22-year-old producer from South Windsor, Connecticut.
We lived [in Texas] for a year and we worked on a lot of music. We spent that time getting better at what we do, building a group chemistry, figuring out how to be a boy band, because so much of our work prior to moving in together was done over the internet, text messages, email, whatever, and that was how we would make songs. So we had to learn how to work together in a new way, and that’s what we spent that year doing.
My dad always told me that you don’t need a lot of friends, all you need in life is a couple close friends to get you through, and I have been so fortunate to have 15 best friends that I live with. I get to wake up every day and do what I love with the people I love and they inspire me. It’s kind of like a family. A lot of people aren’t fortunate enough to have one stable family, and I’m lucky enough to have two. It means the world to me. It’s a very good creative environment to be in.
Dominic Michael Simpson a.k.a. Dom McLennon
24-year-old artist from Hartford, Connecticut.
Brockhampton is pretty much like everything I’ve worked towards in my life. The [music] groups I was in before. In order for me to focus on what I could create as much as possible, I had to make some sacrifices, like maybe you don’t have to be the leader. And when I made that realization within myself, when I take a role where I let someone else lead the vision and I let myself focus on the art, it gave me a chance to just grow exponentially, and I never would have had that opportunity if I didn’t have a group like this to have that dynamic with.
Russell Boring aka JOBA
23-year-old artist, producer, and engineer from Houston, TX.

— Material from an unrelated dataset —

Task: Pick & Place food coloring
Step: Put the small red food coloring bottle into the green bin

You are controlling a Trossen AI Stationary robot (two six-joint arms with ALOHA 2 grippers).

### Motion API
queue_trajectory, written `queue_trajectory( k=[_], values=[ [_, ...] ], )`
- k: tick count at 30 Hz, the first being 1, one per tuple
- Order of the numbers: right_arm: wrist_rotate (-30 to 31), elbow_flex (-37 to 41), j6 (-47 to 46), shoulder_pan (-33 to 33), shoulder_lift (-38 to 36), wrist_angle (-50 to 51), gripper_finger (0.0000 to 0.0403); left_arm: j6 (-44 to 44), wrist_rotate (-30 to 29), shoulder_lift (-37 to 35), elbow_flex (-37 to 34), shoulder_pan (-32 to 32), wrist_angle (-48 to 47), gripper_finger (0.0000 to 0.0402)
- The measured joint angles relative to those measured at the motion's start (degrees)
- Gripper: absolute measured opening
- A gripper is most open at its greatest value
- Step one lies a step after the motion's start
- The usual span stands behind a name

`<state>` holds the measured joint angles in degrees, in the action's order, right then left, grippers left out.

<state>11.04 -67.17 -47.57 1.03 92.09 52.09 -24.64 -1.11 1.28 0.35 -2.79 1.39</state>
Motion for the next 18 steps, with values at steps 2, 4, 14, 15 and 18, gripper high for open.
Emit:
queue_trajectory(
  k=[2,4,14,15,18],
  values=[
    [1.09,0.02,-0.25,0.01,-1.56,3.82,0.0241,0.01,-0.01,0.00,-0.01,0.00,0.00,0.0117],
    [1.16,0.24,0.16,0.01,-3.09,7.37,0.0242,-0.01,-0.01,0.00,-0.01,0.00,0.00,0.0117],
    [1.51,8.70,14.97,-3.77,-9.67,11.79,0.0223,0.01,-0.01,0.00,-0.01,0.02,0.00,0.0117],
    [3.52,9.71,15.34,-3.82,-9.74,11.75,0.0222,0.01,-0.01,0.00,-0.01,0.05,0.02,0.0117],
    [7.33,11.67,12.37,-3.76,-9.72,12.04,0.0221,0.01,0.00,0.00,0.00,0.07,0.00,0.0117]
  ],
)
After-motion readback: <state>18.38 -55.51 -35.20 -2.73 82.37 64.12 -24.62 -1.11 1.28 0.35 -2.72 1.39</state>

I went to school with [Kevin], Merlyn, Ameer, and Matt, but I was a year older than them. I worked at Number 6 Productions studio in Houston, and I had my own set-up, and they would actually record at my house, and I would charge them for it. As time went on, we just developed a working relationship in that way, in a traditional sense. And then a friendship, and then a creative chemistry that everyone really enjoyed. And then [Kevin] basically told me, “Hey, I want you to be an artist in Brockhampton.” I’ve always looked up to [Kevin], even though he’s younger than me, and it kind of pushed me forward to pursue it and take myself more serious and step into that headspace as a creative person, not just a technical person.

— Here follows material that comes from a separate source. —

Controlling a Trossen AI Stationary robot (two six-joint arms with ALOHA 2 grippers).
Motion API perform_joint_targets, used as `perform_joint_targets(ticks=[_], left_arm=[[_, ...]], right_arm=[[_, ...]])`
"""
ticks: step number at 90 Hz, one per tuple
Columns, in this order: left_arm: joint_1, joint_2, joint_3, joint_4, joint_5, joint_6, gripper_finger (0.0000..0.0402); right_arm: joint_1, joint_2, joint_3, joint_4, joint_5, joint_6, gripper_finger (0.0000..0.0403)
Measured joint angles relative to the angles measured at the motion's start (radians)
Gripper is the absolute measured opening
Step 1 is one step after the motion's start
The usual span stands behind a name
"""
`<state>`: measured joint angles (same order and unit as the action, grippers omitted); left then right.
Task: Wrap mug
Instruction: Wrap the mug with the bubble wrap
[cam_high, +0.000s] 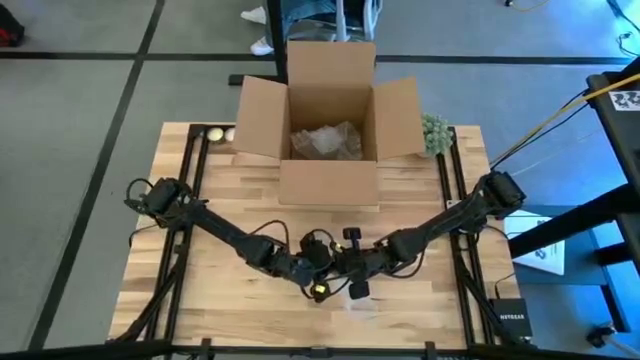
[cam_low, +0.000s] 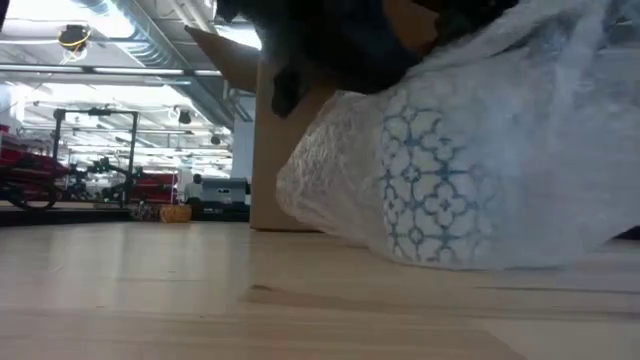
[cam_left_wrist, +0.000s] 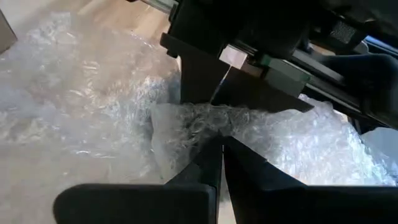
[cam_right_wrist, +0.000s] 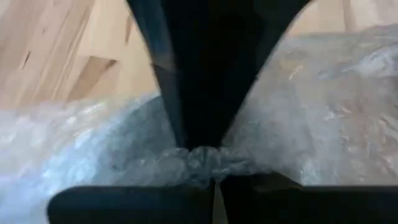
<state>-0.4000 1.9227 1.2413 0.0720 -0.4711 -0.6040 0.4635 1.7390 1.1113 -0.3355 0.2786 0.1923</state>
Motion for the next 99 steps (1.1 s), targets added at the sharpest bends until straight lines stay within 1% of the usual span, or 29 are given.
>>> perform_joint_targets(ticks=[7, 14, 31, 41, 46, 50, 55, 60, 68, 78, 83, 88, 99], left_arm=[[0.0, 0.021, 0.004, 0.01, -0.007, -0.012, 0.0], [-0.003, 0.033, 0.004, 0.015, -0.012, -0.024, 0.0], [-0.005, 0.029, 0.004, 0.014, -0.012, 0.0, 0.0], [-0.007, 0.029, 0.002, 0.023, -0.01, 0.002, 0.0], [-0.012, 0.029, 0.002, 0.023, -0.011, 0.003, 0.0], [-0.013, 0.029, 0.002, 0.022, -0.012, 0.004, 0.0], [-0.013, 0.029, 0.002, 0.024, -0.012, 0.007, 0.0], [-0.013, 0.03, 0.002, 0.026, -0.011, 0.008, 0.0], [-0.013, 0.03, 0.001, 0.027, -0.01, 0.009, 0.0], [-0.011, 0.031, 0.001, 0.03, -0.005, 0.01, 0.0], [-0.011, 0.031, 0.001, 0.03, 0.007, 0.01, 0.0], [-0.011, 0.031, 0.001, 0.03, 0.03, 0.01, 0.0], [-0.011, 0.023, -0.001, 0.002, 0.086, 0.01, 0.0]], right_arm=[[0.0, 0.0, 0.033, -0.071, -0.018, -0.011, 0.0001], [0.001, -0.003, 0.088, -0.179, -0.019, -0.013, 0.0001], [0.002, -0.044, 0.186, -0.408, -0.022, -0.015, 0.0001], [0.011, -0.115, 0.17, -0.525, -0.023, 0.023, 0.0001], [0.028, -0.164, 0.126, -0.556, -0.003, 0.059, 0.0001], [0.039, -0.209, 0.067, -0.543, 0.007, 0.089, 0.0001], [0.054, -0.259, -0.027, -0.476, 0.017, 0.125, 0.0001], [0.065, -0.303, -0.144, -0.339, 0.017, 0.143, 0.0001], [0.081, -0.334, -0.331, -0.055, -0.013, 0.15, 0.0001], [0.087, -0.308, -0.507, 0.354, -0.079, 0.15, 0.0001], [0.087, -0.275, -0.554, 0.533, -0.088, 0.137, 0.0001], [0.087, -0.237, -0.576, 0.664, -0.08, 0.116, 0.0001], [0.091, -0.144, -0.553, 0.826, -0.09, 0.046, 0.0001]])
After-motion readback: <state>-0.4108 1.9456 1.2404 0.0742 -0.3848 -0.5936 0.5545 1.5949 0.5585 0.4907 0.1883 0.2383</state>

The way [Kevin] leads this thing, and even lead it back then, it was like, “This is gonna work.” And I just never stopped working my ass off since that day. And that was however many years ago and I haven’t stopped, none of us have stopped since then. It’s super trippy. We all moved to San Marcos, Texas, because I was in college out there. I was studying music, vocal performance, because I’ve always enjoyed classical music, I still do. I moved out there and that was the first time that we all met and lived together. I remember I was in school, and [Kevin] mentioned, “We need to move to L.A. Let’s move to L.A. in a year.” And I had like three more years left of school. And in that moment I was like, “Well, I guess I’m moving to L.A.” and kind of put school on the back-burner. And again, it’s because he has this conviction about him, and at that point everyone had that certain conviction and followed that, and now live by it.

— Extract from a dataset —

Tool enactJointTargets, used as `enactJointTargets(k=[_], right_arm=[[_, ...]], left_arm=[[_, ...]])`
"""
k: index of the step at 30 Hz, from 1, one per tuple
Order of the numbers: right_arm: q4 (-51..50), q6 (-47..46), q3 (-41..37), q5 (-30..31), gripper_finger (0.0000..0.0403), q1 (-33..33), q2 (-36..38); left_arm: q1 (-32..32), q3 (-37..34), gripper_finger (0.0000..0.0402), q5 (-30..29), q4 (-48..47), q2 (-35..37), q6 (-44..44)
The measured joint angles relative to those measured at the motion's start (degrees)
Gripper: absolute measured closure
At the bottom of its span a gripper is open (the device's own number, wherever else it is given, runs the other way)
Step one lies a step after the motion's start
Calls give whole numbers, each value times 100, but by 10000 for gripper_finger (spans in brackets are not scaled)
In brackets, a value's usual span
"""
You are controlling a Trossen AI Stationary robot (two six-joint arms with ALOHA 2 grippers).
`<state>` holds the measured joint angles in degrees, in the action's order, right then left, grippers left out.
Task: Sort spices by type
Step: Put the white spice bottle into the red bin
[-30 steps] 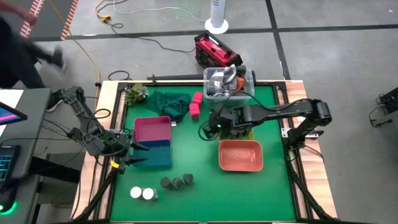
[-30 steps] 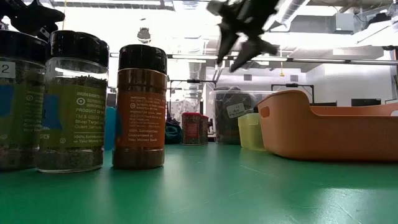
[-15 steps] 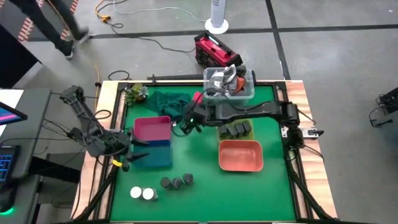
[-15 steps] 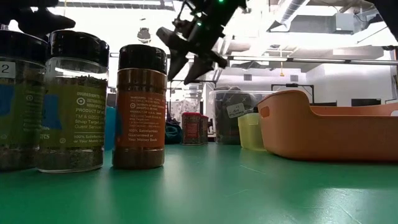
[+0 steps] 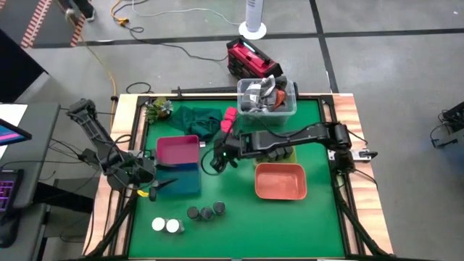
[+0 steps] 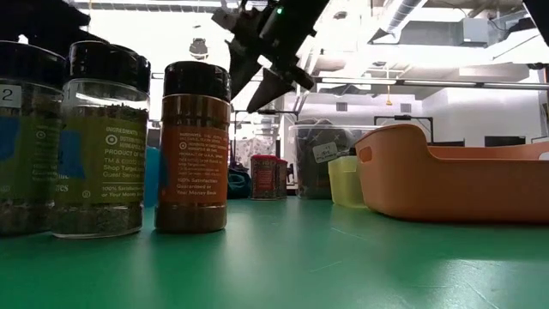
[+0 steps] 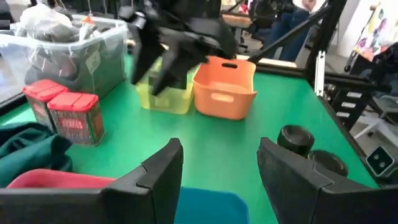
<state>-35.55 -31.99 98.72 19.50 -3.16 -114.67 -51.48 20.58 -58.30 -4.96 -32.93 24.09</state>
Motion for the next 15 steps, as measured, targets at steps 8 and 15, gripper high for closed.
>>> enactJointTargets(k=[8, 15], right_arm=[[232, 230, -119, 1412, 147, -493, 8], [-125, 123, -64, 1058, 147, -372, 111]], left_arm=[[-352, 0, 216, 780, 1374, -6, -1623], [-459, 0, 216, 1445, 1356, -98, -1736]])
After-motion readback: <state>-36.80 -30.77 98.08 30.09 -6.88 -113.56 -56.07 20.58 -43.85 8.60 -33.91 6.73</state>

When we dropped Saturation, we charted, and it was pretty high. It wasn’t for very long, but it was long enough to validate what we’d been trying to achieve. It was like, “Holy shit, we’re actually on that chart, and we’ve actually been on that chart for a while.” Being independent, and growing up with these people, and it starts out as a dream and you know you suck, but you keep working at it. And then when you see something like that it’s like, “Wow, this has actually kind of transcended the internet in a way,” because we’re actually reaching people, and we’re getting hate comments, which is good because that means it’s reaching people, in order for them to hate it.